Ульян заявился к вечеру. Ходил по двору, как неприкаянный, не зная, чем себя занять.
— Чего приключилось? Отчего смурной такой? — спросил Никодим, делая вид, как будто и не ведает ничего.
Ульян молчал вначале, а потом все ж сказал:
— Рогнеда в беду попала, батюшка. Люди посадника ее забрали и в темницу бросили.
— Это отчего ж так? Али натворила чего?
— Люди бают, что боярина своего зарезала. Но не верю я тому, отец! Не верю!!!
— Господи, Царица Небесная!!! — Отец перекрестился. — Спаси и сохрани!!! Вот угораздило ж тебя… — Никодим помолчал, в задумчивости теребя бороду. Произнес вполголоса: — Народ зря болтать не будет, сын. Значит, и вправду это было. Говорил тебе, не связывайся с девкой этой. Как сердцем чувствовал. Теперь и тебя посадник велит в колодки заковать.
— Меня-то за что? — Ульян вскинул глаза на Никодима.
— А за то, что с девкой этой якшался. У посадника думы высокие. Государев человек как-никак. Откуда мне знать, что он надумает?
— И что же теперь делать?
— Что делать… — проворчал Никодим. — Раньше надо было думать, да советов отцовых слушать, а не поступать так, как вздумается. — Подумал немного. — Вот что… Перво-наперво, я думаю, укрыться тебе надобно. Поезжай на мельницу и сиди там, как мышь, и никуда не высовывайся. Авось да пронесет мимо беда окаянная.
Не знал Никодим, что Ульян все равно поступил по-своему. Не стал он укрываться на мельнице, как отец советовал, а начал искать способа вызволить Рогнеду из лап боярских. Дело тут не столько в тоске сердечной, а, скорее в том тайном, о чем успела шепнуть девица, прежде чем свое дело черное свершила.
Никодим ни о чем этом не знал. Поэтому, когда через несколько дней ничего не случилось, и людская молва приутихла, перекинувшись на другие городские новости, успокоился совсем.
Русская земля была всегда богата на всякого рода лихих людей, готовых за небольшую деньгу исполнить самое щекотливое дельце. Не был исключением и Борисов. После недолгих поисков Ульян оказался в харчевне хромого Остапа, что находилась на другом конце города, в Глухом тупике.
Через забранное слюдой оконце внутрь избы едва пробивался свет догорающего дня. За прилавком стоял сам хозяин, протирая рушником грязную посуду и зорко поглядывая в зал.
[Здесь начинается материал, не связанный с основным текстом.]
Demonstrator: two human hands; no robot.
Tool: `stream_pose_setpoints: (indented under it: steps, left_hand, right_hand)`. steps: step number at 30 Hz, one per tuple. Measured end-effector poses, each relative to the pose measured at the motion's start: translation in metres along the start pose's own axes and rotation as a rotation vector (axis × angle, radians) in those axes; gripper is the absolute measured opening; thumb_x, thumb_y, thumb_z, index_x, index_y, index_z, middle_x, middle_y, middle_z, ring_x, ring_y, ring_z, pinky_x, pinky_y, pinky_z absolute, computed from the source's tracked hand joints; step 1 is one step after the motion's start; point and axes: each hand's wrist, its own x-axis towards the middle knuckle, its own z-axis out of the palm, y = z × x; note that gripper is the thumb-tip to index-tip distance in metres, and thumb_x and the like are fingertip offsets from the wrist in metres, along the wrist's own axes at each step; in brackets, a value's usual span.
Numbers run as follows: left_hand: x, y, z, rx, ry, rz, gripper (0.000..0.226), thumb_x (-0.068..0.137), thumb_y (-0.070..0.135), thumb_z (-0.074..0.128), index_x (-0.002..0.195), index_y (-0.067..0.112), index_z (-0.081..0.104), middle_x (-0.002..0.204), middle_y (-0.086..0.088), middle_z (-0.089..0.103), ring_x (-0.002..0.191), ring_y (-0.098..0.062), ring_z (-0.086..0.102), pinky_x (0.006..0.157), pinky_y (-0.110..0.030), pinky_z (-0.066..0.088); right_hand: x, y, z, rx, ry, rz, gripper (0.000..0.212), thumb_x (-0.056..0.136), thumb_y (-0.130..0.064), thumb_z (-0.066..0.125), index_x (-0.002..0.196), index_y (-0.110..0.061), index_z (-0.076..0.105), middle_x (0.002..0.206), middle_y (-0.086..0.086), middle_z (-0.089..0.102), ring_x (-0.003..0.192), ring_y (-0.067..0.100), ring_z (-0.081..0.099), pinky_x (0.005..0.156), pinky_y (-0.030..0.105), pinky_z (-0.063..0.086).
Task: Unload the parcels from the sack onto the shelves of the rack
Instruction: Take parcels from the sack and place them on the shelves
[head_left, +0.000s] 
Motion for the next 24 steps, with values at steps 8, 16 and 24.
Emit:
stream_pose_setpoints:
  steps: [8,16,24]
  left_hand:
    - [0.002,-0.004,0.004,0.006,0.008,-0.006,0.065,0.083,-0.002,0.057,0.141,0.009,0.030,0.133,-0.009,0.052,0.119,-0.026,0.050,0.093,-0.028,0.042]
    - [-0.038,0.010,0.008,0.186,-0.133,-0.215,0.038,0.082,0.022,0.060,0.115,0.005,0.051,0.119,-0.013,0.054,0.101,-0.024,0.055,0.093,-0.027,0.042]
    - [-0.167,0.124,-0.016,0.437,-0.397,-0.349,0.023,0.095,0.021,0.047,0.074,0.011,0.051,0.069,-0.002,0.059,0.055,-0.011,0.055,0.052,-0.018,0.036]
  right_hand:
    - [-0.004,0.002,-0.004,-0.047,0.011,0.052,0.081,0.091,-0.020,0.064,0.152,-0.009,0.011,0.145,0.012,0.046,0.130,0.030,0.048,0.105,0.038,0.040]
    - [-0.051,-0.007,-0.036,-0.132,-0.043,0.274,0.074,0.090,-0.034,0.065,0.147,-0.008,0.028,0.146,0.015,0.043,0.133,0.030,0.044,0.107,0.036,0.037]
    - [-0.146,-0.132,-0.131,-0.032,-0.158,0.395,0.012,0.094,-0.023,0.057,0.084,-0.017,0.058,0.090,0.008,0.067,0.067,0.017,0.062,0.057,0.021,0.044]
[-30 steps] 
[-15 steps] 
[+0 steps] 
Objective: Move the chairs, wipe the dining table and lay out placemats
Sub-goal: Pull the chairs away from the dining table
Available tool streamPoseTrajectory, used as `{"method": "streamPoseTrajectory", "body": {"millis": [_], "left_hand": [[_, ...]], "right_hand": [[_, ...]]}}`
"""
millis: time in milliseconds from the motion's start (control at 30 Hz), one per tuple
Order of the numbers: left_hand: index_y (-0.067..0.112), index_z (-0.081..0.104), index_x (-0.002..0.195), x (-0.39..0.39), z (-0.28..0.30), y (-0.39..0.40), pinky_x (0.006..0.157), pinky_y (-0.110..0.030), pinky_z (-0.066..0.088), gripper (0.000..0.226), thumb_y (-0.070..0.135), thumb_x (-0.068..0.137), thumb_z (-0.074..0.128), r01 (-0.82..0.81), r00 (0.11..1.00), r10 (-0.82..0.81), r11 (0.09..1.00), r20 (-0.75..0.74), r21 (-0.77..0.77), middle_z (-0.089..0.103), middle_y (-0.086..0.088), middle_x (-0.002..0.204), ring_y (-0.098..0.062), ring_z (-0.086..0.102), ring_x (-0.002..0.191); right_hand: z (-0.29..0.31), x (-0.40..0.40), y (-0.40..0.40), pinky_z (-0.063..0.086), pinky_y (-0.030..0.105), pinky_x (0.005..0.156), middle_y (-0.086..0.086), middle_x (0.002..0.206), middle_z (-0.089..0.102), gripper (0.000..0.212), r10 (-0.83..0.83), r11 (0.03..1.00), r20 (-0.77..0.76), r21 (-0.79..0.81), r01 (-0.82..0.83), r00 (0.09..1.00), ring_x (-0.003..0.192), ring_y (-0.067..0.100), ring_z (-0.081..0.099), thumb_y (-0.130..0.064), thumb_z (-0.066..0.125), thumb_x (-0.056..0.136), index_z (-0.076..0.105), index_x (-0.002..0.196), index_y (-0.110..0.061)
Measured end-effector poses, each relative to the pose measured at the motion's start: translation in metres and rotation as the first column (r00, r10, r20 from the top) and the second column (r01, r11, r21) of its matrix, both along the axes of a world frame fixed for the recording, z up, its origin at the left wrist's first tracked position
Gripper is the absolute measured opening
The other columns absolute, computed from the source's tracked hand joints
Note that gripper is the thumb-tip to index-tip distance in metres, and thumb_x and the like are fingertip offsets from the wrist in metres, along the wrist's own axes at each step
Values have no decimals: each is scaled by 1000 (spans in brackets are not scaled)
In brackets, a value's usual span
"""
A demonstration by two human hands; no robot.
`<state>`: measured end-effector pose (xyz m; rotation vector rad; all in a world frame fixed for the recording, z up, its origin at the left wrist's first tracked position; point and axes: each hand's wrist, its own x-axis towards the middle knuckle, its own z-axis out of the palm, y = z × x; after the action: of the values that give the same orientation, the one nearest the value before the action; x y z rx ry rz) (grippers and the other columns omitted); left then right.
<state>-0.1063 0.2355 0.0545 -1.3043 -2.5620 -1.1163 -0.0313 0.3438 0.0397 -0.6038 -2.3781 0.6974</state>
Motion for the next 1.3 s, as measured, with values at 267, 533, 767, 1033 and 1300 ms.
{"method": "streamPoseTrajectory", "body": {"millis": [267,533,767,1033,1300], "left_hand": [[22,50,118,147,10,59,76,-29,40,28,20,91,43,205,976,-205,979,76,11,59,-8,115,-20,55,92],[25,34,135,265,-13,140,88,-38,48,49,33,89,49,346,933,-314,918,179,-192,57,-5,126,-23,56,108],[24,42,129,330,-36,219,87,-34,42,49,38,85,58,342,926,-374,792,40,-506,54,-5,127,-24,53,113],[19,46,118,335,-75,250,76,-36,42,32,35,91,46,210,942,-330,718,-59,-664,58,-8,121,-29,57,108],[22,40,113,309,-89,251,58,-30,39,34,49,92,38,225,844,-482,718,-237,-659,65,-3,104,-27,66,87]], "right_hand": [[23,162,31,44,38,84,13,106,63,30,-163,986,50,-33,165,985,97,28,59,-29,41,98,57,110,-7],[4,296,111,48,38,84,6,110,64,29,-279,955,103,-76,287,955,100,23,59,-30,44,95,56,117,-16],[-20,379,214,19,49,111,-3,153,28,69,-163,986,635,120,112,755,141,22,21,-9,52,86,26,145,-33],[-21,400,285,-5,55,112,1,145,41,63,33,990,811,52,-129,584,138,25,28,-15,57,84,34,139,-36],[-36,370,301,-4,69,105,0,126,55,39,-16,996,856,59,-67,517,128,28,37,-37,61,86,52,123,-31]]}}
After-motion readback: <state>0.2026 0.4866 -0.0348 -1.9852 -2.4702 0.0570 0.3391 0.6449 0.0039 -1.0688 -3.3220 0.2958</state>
Рядом чадила лампада, отбрасывая причудливые тени на посетителей. Винные пары, смешанные с запахом кислых щей, витали в воздухе, накрывая людей легким туманом. Царила суета, обычная для такого рода заведений. Видя подобное, Остап удовлетворенно щурился. Народ все прибывал, и служки — молодой парень да сирота девка в грязных, когда-то белых передниках — бегали по залу, как шальные, стараясь угодить всем.
Кого здесь только не было! Сдвинув два стола, шумной гурьбой сидели мастеровые, за чаркой ола обсуждая свои дела; холопы и низший люд за графином кислого вина жаловались друг другу на горькую судьбину. Остап в их сторону даже и не смотрел. Чего с них взять? Главное, не проглядеть, чтобы они не начали спьяну кулаками махать. Но для этого есть Вадимир. Вмиг усмирит особо буйных. Вон стоит — подпирает могучей спиной стену и ждет знака хозяина. Но пока, хвала Господу, вроде все спокойно.
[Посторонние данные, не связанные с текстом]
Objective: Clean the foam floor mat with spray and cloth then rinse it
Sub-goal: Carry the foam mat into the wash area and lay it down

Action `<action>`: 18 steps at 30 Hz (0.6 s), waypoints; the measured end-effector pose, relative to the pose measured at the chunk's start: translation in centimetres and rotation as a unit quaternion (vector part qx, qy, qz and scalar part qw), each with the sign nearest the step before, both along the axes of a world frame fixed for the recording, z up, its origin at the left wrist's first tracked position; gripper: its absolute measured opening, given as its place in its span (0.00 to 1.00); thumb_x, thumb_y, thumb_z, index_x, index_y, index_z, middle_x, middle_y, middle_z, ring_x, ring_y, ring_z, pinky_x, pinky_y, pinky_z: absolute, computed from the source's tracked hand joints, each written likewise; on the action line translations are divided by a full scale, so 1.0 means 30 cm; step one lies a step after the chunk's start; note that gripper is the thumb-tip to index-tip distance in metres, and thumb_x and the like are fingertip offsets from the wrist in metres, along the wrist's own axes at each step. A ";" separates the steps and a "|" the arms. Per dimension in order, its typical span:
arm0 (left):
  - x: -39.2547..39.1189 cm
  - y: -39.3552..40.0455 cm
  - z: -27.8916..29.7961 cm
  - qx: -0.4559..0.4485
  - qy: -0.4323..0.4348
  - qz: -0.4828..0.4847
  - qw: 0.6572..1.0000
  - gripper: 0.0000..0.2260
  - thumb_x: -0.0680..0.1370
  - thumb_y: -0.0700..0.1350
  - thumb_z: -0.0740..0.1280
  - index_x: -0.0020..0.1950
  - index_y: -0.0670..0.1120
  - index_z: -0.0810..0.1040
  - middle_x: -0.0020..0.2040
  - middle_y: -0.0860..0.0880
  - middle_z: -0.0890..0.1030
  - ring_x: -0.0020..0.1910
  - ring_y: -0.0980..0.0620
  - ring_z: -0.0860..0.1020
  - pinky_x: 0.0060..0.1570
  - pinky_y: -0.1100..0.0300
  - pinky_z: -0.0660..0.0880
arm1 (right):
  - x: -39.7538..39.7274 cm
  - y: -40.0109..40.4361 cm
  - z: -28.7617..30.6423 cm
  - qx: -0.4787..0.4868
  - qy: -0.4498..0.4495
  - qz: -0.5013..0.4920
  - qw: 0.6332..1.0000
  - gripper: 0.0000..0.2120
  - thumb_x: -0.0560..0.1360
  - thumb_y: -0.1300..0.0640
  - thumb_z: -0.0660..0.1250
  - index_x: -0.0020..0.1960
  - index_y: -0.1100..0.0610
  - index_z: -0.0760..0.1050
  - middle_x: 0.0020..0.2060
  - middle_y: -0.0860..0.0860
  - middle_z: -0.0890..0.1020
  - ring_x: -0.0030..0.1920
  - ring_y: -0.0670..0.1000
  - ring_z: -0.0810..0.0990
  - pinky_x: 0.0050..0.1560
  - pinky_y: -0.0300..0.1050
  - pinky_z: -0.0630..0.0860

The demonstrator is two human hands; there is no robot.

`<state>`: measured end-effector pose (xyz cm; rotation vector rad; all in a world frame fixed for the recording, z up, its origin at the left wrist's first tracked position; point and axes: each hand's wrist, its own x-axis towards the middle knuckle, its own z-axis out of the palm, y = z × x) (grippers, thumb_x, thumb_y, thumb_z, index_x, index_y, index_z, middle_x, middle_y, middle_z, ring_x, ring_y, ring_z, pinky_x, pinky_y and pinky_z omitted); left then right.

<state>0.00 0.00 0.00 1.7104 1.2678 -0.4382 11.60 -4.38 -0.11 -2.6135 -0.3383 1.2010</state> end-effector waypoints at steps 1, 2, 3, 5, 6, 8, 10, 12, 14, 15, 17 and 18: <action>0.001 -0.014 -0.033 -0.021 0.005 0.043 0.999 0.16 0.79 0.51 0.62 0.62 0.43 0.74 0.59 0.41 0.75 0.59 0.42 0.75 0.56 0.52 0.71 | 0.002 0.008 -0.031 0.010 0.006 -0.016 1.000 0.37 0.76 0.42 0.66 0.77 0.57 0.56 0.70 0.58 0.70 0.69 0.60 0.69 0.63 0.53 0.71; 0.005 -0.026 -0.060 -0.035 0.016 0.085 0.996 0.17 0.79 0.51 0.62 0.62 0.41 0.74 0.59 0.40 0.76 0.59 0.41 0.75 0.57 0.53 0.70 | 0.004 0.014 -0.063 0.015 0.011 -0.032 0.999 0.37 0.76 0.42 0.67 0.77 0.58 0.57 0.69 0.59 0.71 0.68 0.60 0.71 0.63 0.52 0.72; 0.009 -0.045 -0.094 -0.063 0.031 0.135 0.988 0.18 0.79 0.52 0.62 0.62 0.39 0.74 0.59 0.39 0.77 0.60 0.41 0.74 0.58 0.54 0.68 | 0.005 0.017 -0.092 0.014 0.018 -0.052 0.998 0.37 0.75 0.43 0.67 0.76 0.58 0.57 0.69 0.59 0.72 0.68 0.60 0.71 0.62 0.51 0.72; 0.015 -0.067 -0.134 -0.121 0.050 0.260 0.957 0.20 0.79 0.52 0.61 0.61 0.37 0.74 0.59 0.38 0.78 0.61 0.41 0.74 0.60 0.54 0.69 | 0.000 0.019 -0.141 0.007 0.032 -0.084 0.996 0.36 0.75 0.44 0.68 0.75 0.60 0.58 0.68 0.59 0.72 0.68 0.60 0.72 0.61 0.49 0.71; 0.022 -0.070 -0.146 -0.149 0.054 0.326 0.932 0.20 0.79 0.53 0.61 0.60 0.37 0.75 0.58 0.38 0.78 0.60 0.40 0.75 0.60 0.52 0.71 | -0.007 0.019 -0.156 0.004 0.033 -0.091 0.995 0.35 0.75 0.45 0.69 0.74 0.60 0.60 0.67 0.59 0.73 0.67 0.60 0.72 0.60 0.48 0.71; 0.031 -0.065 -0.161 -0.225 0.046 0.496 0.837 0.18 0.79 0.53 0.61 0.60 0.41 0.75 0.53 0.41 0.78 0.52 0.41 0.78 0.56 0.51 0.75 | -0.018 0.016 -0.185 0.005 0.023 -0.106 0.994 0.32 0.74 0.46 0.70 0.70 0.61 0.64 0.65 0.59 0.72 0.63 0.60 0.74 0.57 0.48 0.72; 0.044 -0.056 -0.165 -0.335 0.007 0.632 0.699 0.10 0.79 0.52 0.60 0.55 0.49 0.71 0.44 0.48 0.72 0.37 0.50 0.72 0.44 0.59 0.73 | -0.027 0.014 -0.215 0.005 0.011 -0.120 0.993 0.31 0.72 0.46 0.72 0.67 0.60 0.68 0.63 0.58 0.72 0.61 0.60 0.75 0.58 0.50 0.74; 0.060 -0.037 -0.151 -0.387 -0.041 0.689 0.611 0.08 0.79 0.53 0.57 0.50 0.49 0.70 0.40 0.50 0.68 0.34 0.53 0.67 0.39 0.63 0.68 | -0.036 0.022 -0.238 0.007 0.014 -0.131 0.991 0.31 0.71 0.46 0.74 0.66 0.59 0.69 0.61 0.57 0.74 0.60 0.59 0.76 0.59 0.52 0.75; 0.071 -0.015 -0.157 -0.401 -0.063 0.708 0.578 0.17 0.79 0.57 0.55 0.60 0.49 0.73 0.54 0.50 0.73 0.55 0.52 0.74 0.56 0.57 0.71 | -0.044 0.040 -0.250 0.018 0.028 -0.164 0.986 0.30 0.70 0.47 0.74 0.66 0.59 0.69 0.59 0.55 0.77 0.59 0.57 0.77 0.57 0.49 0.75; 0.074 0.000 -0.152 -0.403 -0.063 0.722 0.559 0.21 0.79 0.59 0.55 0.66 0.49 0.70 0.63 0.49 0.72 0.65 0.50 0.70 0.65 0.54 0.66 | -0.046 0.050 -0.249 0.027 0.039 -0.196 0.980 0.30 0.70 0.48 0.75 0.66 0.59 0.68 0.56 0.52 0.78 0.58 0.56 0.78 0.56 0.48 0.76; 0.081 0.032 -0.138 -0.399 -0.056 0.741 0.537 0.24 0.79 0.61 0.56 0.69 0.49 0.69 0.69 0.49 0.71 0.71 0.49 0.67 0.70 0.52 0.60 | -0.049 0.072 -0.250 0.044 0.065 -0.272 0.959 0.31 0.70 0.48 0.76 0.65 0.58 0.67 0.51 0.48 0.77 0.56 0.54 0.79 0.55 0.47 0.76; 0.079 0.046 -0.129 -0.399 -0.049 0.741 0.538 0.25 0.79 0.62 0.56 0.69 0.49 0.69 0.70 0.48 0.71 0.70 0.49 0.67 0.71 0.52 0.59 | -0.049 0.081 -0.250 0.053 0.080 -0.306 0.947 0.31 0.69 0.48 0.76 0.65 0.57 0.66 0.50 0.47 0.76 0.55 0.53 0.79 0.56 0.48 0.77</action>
За отдельным столом, накрытым белой скатертью, сидели заморские купцы и молча хлебали из деревянных плошек. По сторонам не смотрели, а только изредка перекидывались словом. Заведение хромого Остапа хоть и имело плохую репутацию, но готовили здесь неплохо и, по сравнению с другими питейными заведениями города, большую деньгу не брали, довольствуясь малым, но постоянным.
Хлопнула дверь, пропуская внутрь очередного посетителя. Им оказался молодой человек. Он постоял, привыкая к полумраку, затем спустился по выщербленным ступеням в зал и прошел в самый дальний угол, туда, где угадывались силуэты нескольких человек. Остап проводил его настороженным взглядом. В глазах вспыхнуло удивление, но тут же и погасло. Другие дела требовали неусыпного внимания хозяина.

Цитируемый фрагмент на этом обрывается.